Speaker:
Wenke Lee, Computer Science, Columbia University
Abstract: Intrusion detection is an essential component of critical infrastructure protection mechanisms. The traditional pure "knowledge engineering" process of building Intrusion Detection Systems (IDSs) is very slow and expensive. As a result, the extensibility (in the face of changed or upgraded network configurations), and adaptability (in the face of new attack methods) of current IDSs is limited.

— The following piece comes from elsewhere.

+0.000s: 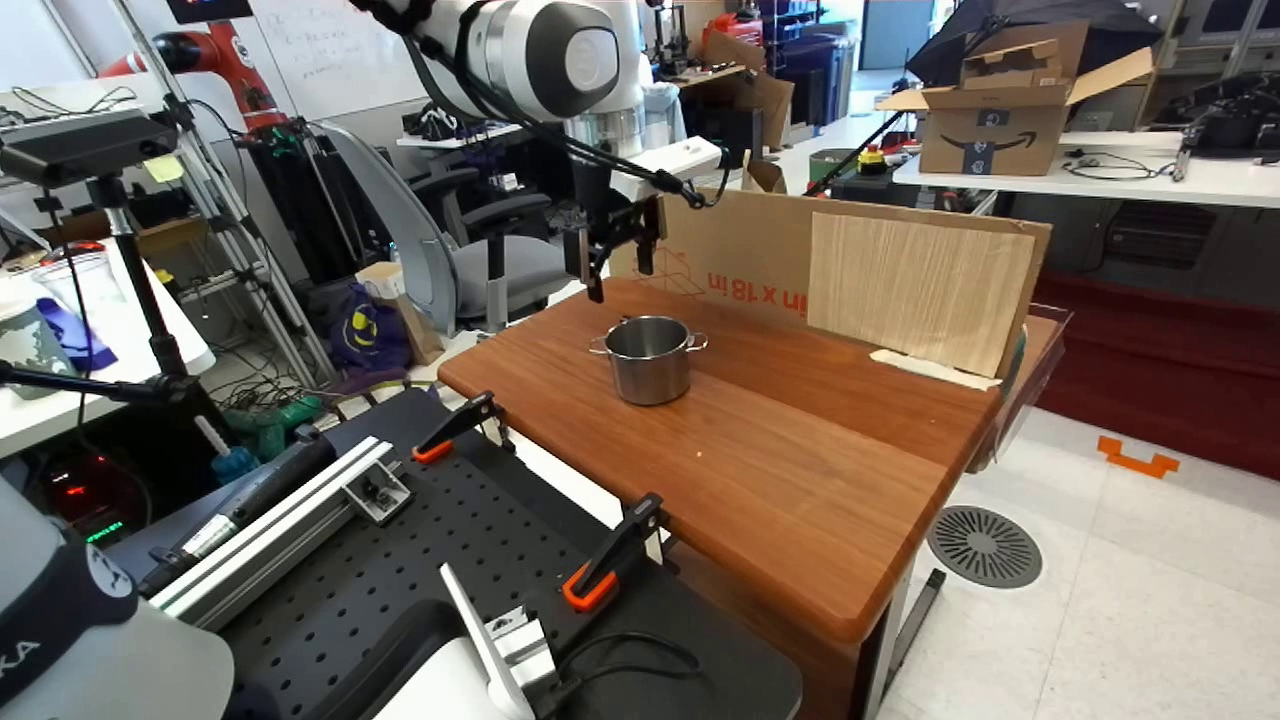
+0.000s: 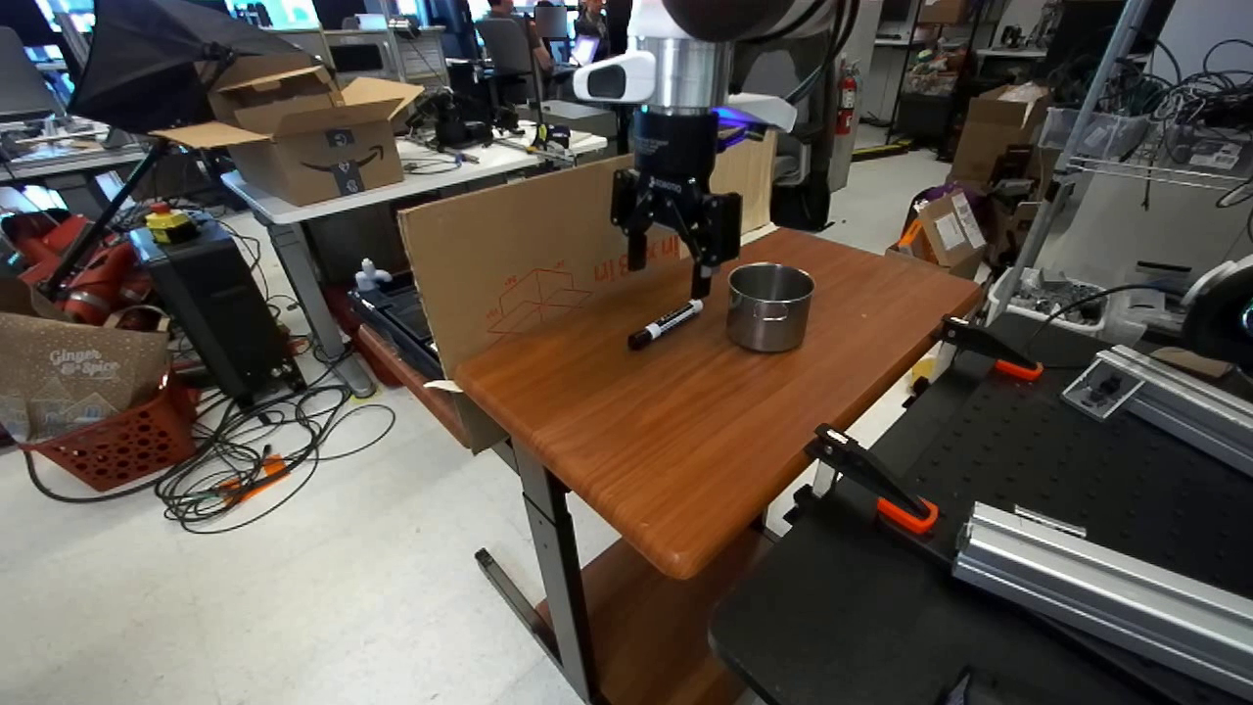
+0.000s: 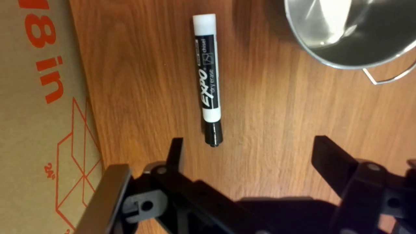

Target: Put the marker in the pot

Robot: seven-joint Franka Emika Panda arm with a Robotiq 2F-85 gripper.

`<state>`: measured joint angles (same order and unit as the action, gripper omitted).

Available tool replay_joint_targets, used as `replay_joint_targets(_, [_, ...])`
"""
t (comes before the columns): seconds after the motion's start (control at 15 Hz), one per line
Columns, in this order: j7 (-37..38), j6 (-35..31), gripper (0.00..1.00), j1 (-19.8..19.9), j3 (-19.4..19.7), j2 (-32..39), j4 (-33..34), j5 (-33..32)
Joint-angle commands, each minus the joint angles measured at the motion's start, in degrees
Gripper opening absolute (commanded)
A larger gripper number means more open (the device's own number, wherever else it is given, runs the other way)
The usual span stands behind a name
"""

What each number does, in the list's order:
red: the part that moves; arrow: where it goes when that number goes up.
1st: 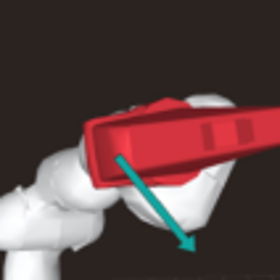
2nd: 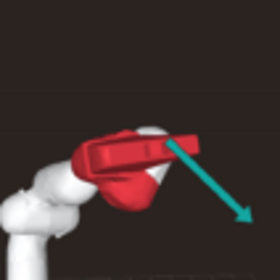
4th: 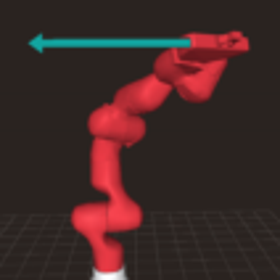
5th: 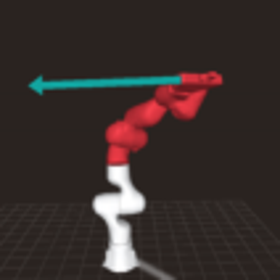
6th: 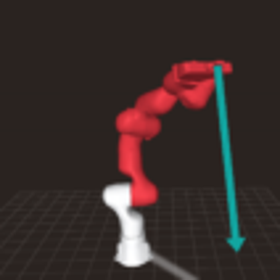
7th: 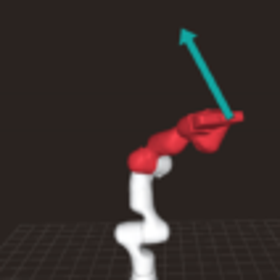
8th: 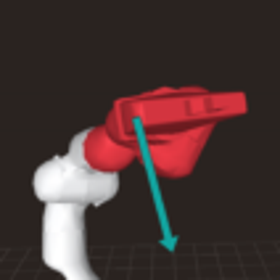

In this talk, I will describe my work in developing a data mining framework for automatically and adaptively building intrusion detection models. The central idea is to use system audit programs to extract an extensive set of features that describe each network connection or host session, and apply data mining programs to learn rules that accurately capture the behavior of intrusions and normal activities. These rules are then converted into executable modules for real-time intrusion detection. Detection models for new intrusions or specific (new) components of a network system are incorporated into an existing IDS through a meta-learning (or co-operative learning) process, which produces a combined model.
I will discuss some characteristics of audit data and show how the basic association rules and frequent episodes algorithms can be extended accordingly to compute only the "useful" patterns. I will describe experiments on the dataset provided as part of the 1998 DARPA Intrusion Detection Evaluation program, and discuss our experience in building a real-time network intrusion detection system.
Short Bio: Wenke Lee Wenke Lee is a Ph.D. candidate in Computer Science at Columbia University, under the supervision of Sal Stolfo. His main research interests are in network security and distributed data mining. He has worked as a summer intern at AT&T Labs Research and IBM T. J. Watson Research Center. Before coming to Columbia, he was a full time software engineer with Intergraph Corporation for four years.